Rencana usaha penyediaan tenaga listrik atau RUPTL periode 2021-2030 hingga kini tak kunjung rampung. Padahal, Kementerian Energi dan Sumber Daya Mineral (ESDM) sebelumnya menargetkan dapat selesai pada akhir Januari lalu.
Direktur Pembinaan Program Ketenagalistrikan Jisman Hutajulu mengatakan telah melakukan evaluasi dan mengembalikan draf rencana usaha itu ke PLN untuk diperbaiki. “Tenggatnya sampai pertengahan Februari. Evaluasi, lalu masuk substansi," kata dia kepada Katadata.co.id, Selasa (2/2).
Sebelumnya, Direktur Jenderal Ketenagalistrikan Rida Mulyana mengatakan penyusunan RUPTL masih berlangsung.

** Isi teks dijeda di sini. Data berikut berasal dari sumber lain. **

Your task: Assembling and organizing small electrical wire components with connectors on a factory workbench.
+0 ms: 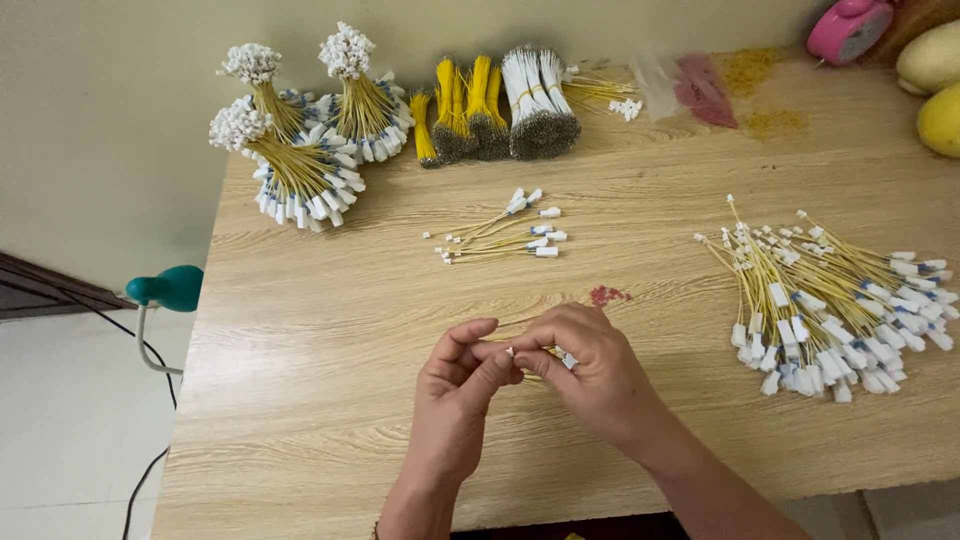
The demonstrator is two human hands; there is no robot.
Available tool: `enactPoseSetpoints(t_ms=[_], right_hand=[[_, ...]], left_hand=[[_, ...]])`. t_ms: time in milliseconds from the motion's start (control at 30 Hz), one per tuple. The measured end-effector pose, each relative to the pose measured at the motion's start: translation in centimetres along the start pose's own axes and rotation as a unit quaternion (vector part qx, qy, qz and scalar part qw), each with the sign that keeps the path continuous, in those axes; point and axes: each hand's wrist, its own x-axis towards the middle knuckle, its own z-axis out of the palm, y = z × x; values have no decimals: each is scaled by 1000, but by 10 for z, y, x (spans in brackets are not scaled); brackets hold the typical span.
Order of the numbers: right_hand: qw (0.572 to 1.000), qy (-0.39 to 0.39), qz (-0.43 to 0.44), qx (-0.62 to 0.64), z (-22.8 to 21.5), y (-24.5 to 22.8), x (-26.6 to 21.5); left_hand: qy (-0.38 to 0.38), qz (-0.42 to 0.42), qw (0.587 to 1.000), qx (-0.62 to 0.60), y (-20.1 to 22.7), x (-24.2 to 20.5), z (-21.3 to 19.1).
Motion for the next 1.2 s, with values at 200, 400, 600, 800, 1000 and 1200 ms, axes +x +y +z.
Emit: enactPoseSetpoints(t_ms=[200, 400, 600, 800, 1000, 1200], right_hand=[[999, 10, -42, -28, 0, 2, -1], [992, -64, 65, 92, -3, 6, 0], [988, -60, 86, 116, 3, 9, -1], [981, -34, 124, 145, 14, -3, 0], [998, -22, 22, -57, 16, 40, -11], [938, 31, 259, -228, -31, 113, -29]], left_hand=[[-16, 5, 999, 29, -3, 1, -5], [7, -37, 999, 27, 7, 5, -5], [-13, -35, 999, 32, -1, 6, -13], [-3, -5, 998, 66, -13, 5, -21], [64, 18, 938, 342, 5, 5, -24], [81, 144, 706, 688, 21, 27, -67]])
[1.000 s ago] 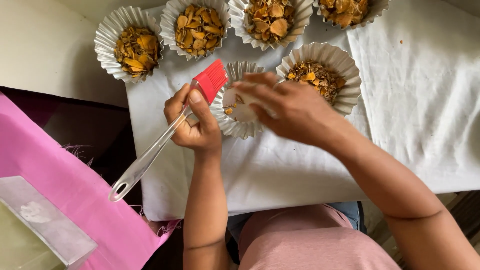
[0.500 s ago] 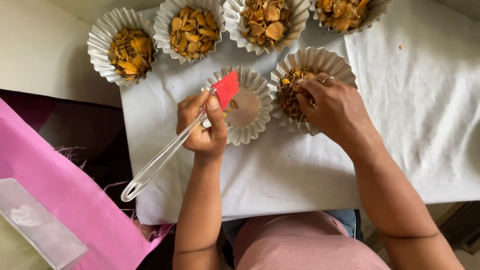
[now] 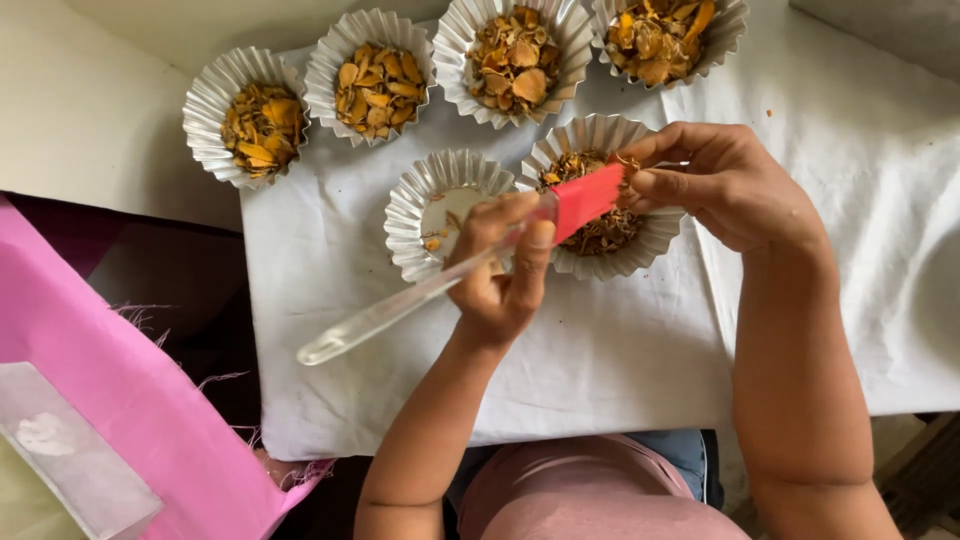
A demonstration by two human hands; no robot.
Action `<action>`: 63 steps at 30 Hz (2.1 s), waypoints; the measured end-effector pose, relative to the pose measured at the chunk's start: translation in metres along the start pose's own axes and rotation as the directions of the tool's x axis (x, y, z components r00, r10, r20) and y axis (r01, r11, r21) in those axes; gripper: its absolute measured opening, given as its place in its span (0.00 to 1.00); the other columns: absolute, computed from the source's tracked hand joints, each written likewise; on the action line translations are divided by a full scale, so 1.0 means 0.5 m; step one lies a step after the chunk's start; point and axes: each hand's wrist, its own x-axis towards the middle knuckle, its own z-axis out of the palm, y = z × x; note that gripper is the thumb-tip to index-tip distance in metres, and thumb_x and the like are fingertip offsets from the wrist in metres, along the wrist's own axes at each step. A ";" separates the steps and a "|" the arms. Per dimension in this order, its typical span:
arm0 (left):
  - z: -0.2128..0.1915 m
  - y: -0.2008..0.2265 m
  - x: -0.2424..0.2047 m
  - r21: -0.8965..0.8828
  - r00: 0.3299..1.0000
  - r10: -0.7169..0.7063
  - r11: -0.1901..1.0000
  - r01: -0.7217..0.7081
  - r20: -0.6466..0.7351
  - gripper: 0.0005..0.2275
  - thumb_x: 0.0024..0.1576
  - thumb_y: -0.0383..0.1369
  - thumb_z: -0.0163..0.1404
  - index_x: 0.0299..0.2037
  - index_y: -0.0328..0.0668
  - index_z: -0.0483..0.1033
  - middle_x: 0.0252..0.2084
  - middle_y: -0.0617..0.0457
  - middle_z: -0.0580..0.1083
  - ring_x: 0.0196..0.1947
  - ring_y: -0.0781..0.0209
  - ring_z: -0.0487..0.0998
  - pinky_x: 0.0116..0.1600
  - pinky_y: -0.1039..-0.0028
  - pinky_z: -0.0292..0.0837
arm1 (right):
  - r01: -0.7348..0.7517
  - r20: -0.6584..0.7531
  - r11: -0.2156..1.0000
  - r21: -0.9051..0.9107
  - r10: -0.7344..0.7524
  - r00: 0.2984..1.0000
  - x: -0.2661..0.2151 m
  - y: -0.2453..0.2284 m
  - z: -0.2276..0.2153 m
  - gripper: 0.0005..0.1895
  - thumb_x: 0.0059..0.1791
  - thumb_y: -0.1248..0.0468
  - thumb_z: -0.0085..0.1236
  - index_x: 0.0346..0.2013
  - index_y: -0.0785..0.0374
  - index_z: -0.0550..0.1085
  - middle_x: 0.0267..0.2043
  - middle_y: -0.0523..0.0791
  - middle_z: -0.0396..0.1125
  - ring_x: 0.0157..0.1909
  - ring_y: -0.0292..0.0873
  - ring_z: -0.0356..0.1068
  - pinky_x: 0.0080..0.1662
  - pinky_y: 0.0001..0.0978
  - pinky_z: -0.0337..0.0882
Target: Arranging tea leaves in paper liners, applying an adhesive or coating using a piping bag and a silicone brush.
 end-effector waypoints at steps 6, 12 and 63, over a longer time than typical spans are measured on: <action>-0.013 0.013 0.010 0.271 0.971 0.211 0.933 -0.235 0.114 0.08 0.66 0.28 0.51 0.51 0.32 0.72 0.44 0.42 0.76 0.42 0.44 0.81 0.51 0.62 0.82 | -0.018 0.083 0.992 0.125 0.008 0.997 0.007 0.006 0.002 0.13 0.46 0.74 0.62 0.45 0.70 0.76 0.43 0.53 0.75 0.39 0.48 0.79 0.47 0.35 0.83; -0.017 -0.003 -0.006 0.260 0.959 0.226 0.928 -0.265 0.170 0.13 0.66 0.29 0.55 0.57 0.35 0.70 0.46 0.42 0.76 0.44 0.43 0.80 0.54 0.59 0.81 | 0.008 0.166 0.996 0.087 -0.022 0.986 0.005 -0.002 0.021 0.13 0.48 0.75 0.58 0.48 0.72 0.75 0.43 0.56 0.75 0.40 0.47 0.78 0.49 0.35 0.82; -0.069 -0.026 0.035 0.403 0.957 0.179 0.912 -0.075 -0.227 0.07 0.65 0.30 0.51 0.47 0.33 0.75 0.42 0.45 0.78 0.39 0.51 0.81 0.48 0.67 0.81 | 0.261 0.250 0.011 -0.965 -0.248 0.936 -0.019 0.068 0.114 0.16 0.53 0.61 0.56 0.52 0.65 0.77 0.47 0.52 0.75 0.51 0.55 0.73 0.61 0.46 0.68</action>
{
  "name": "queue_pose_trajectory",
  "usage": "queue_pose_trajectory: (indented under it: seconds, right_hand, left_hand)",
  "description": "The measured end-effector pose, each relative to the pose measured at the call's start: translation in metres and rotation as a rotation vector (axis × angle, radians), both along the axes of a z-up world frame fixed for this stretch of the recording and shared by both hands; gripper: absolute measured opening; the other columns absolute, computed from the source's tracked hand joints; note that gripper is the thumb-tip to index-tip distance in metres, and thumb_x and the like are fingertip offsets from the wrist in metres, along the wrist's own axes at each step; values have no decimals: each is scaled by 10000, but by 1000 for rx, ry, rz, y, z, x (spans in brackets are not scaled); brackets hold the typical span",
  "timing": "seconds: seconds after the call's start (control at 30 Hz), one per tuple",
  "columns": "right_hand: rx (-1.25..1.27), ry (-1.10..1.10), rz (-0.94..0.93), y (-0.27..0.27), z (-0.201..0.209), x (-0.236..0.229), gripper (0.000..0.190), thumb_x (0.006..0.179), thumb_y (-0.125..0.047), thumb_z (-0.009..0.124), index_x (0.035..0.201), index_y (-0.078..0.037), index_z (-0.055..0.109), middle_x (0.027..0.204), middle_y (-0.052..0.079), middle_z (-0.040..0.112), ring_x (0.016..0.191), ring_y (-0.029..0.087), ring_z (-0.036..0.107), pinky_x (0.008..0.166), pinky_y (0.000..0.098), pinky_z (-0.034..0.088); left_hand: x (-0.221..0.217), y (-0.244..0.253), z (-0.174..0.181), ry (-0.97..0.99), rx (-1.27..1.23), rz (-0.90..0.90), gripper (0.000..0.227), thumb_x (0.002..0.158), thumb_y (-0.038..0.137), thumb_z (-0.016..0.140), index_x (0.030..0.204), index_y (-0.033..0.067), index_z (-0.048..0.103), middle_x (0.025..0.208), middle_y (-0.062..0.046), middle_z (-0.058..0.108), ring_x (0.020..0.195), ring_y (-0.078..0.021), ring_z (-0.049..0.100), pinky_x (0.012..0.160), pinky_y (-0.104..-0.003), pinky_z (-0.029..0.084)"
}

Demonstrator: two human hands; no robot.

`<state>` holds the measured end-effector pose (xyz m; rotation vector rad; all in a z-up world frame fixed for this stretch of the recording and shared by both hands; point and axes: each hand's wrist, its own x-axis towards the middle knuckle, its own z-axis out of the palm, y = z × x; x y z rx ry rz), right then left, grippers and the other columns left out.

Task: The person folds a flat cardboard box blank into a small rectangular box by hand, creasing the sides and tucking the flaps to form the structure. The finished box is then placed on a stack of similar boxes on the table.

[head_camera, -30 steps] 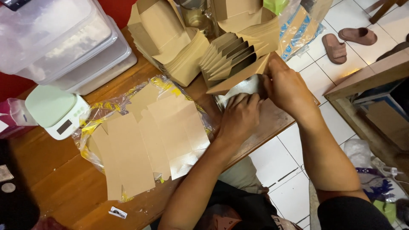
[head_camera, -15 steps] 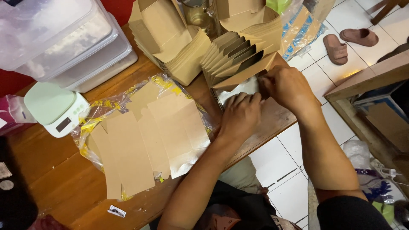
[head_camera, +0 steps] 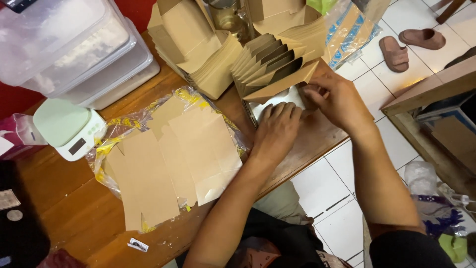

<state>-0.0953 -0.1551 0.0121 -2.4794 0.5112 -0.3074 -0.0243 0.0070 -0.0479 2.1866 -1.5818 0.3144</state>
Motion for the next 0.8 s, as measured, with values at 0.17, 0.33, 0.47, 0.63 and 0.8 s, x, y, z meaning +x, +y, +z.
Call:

Pemerintah tetap berkomitmen pada Perjanjian Paris, untuk target bauran energi sebesar 23% di 2025.
Menurut dia, pemerintah memang masih terus melakukan diskusi dengan PLN terkait draf setebal 841 halaman itu. Menteri ESDM Arifin Tasrif disebut memberikan beberapa perbaikan. “Sudah menuju ke arah selesai,” ujar Rida.
Pandemi Covid-19 telah berpengaruh besar pada proyek listrik yang ada dalam RUPTL. Dampaknya, ada jadwal pengoperasian yang terpaksa tertunda.
Pemerintah juga mempertimbangkan mengurangi jumlah pembangkit yang akan dibangun pada 2030. Pengurangan kapasitasnya mencapai 15,5 gigawatt. “Dengan sendirinya jumlah tambahan pembangkit akan berkurang dalam 10 tahun ke depan,” katanya.
Rida memperkirakan rata-rata pertumbuhan listrik tahun ini hanya sekitar 4,9%. Angkanya turun dibandingkan proyeksi sebelumnya di 6,4%.
Penurunan angka tersebut berkaca pada kondisi 2020. Konsumsi listrik menurun. Begitu pula dengan investasi di sektor ini. Realisasinya sekitar US$ 7 miliar atau Rp 97 trilun. Angkanya 59% meleset dari target. Untuk tahun ini, investasi di sektor kelistrikan diperkirakan bakal mencapai US$ 9,9 miliar.
Kementerian ESDM mencatat pembangunan pembangkit sepanjang 2020 mencapai 2.866,6 megawatt atau hanya 55% dari patokan pemerintah. Penambahan transmisi tercatat 2,648 kilometer sirkuit (kms) atau 59% dari target. Untuk gardu induk hanya 55% dari patokan atau 7.870 mega-Volt Ampere (MVA).
Penambahan jaringan distribusi tercatat hanya 27.434 kilometer sirkuit atau 59% dari target. Sedangkan penambahan gardu distribusi mencapai 2.590 mega-Volt Ampere atau 81% dari rencana pemerintah.
RUPTL Perlu Lebih Realistis
Direktur eksekutif Energy Watch Mamit Setiawan sebelumnya mengatakan RUPTL 2021-2030 perlu lebih realistis, mengingat konsumsi listrik akibat pandemi cukup rendah. Pemerintah sebaiknya merevisi program pembangunan pembangkit listrik tenaga uap (PLTU) 35 ribu megawatt sehingga tidak memberatkan PLN.
Selain itu, perlu perubahan skema take or pay dan renegosiasi tarif produsen listrik swasta atau IPP yang telah berjalan. Tujuanya, agar pembangkit yang berbiaya tinggi seperti bahan bakar diesel alias PLTD dapat diganti dengan yang lebih ramah lingkungan.
Hal ini pun sesuai dengan amanat rencana umum energi nasional alias RUEN, yaitu target bauran energi pada 2025 adalah 23%. Apalagi, undang-undang EBT diprediksi bakal disahkan pada 2021 mendatang.
Ia berharap kondisi surplus listrik tidak membuat energi baru terbarukan kembali dikorbankan. Justru saat ini momen yang tepat untuk menghentikan pembangkit beremisi karbon tinggi. "Tantangan ke depan saya kira transisi energi fosil ke EBT," ujarnya.